■ Assignment: In the records that come next, find every line with "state". Return those lines.

■ Records drawn from a dataset:
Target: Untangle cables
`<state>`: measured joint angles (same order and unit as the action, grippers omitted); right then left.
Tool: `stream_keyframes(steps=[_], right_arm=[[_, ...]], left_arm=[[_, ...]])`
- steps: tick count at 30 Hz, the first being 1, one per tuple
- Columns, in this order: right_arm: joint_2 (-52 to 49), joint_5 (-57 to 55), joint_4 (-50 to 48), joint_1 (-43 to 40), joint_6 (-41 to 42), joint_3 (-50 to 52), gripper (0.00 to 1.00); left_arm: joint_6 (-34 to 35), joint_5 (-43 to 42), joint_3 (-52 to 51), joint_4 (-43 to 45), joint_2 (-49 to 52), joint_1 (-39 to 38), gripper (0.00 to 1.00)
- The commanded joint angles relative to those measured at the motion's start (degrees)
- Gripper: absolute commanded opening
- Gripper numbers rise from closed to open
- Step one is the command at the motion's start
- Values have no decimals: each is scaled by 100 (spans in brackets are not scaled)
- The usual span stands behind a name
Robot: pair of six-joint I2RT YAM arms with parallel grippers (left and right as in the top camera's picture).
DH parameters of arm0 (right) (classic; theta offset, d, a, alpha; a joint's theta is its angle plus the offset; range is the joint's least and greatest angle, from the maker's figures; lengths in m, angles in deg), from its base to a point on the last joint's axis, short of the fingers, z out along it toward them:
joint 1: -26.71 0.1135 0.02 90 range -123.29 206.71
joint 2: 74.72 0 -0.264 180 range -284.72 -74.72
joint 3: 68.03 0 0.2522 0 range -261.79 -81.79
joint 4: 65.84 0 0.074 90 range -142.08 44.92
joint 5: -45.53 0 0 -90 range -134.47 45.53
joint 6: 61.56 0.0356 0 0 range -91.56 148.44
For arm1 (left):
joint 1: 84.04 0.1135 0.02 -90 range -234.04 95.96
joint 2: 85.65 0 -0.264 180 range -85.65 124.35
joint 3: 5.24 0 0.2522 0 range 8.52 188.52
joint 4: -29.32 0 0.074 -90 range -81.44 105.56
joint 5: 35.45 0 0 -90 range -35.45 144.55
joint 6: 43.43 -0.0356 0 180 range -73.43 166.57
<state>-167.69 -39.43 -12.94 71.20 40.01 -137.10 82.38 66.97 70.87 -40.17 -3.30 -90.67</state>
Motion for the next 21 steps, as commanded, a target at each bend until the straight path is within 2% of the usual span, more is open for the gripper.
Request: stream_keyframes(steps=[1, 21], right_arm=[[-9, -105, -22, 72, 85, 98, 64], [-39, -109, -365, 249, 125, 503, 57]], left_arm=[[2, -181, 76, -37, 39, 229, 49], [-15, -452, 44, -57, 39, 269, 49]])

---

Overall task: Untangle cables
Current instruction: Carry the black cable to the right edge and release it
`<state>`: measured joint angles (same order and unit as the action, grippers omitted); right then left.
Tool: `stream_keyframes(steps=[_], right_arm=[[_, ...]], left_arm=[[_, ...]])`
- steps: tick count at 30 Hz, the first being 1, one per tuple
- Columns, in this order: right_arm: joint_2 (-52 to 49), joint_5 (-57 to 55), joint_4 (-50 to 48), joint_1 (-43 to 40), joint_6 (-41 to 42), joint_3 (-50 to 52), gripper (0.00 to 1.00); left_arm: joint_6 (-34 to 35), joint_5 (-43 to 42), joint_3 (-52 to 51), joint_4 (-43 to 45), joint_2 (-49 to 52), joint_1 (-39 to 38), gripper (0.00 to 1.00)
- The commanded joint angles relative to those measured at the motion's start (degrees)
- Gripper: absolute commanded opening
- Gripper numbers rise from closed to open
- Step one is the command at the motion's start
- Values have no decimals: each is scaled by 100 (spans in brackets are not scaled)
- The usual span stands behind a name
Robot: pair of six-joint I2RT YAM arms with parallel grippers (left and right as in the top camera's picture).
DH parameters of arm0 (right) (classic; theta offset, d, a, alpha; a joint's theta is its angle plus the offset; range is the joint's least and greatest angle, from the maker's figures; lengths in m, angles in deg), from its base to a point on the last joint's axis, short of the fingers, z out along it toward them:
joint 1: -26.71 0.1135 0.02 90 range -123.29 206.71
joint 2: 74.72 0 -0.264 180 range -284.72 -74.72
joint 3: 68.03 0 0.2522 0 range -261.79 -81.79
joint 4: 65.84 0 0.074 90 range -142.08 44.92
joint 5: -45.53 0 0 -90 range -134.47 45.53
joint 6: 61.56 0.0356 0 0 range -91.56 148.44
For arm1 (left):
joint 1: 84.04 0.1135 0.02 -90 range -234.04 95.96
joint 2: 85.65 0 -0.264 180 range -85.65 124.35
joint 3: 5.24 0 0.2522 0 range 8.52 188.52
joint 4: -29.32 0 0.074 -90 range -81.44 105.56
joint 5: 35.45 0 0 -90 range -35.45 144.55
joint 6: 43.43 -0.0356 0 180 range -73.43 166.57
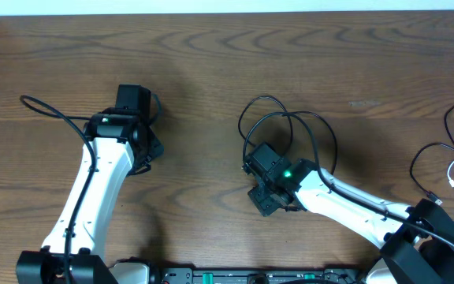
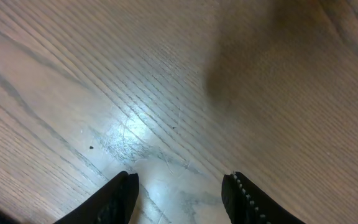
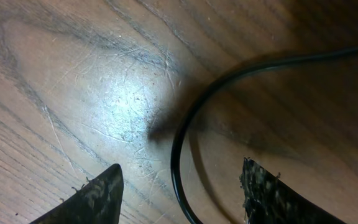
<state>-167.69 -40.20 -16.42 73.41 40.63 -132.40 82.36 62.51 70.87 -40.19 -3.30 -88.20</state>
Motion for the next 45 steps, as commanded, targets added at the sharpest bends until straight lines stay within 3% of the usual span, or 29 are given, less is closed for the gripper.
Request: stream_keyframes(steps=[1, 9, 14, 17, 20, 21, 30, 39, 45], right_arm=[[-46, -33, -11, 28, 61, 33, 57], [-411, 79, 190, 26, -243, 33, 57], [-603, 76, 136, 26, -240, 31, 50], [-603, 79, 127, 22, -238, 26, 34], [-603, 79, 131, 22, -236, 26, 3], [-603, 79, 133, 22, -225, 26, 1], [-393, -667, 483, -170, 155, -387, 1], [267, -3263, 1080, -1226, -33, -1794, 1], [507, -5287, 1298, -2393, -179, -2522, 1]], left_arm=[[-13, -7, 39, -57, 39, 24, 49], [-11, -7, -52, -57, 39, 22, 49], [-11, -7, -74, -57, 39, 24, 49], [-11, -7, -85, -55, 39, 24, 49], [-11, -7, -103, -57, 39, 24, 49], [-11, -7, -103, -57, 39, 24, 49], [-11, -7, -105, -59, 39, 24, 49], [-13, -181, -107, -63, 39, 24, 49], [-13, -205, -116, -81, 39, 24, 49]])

■ Solution to this exercise:
`<state>`: measured joint angles (same order and unit as the action, grippers omitted); right then left.
<state>-167.69 -39.43 -12.94 71.20 40.01 -137.10 82.38 66.97 70.87 -40.17 -3.30 -90.67</state>
`<state>`: measured joint angles (same order and unit as the action, grippers omitted); right then left.
<state>-167.69 -40.20 -16.42 73.41 40.63 -132.40 82.36 62.51 70.87 -40.19 -3.30 -88.20</state>

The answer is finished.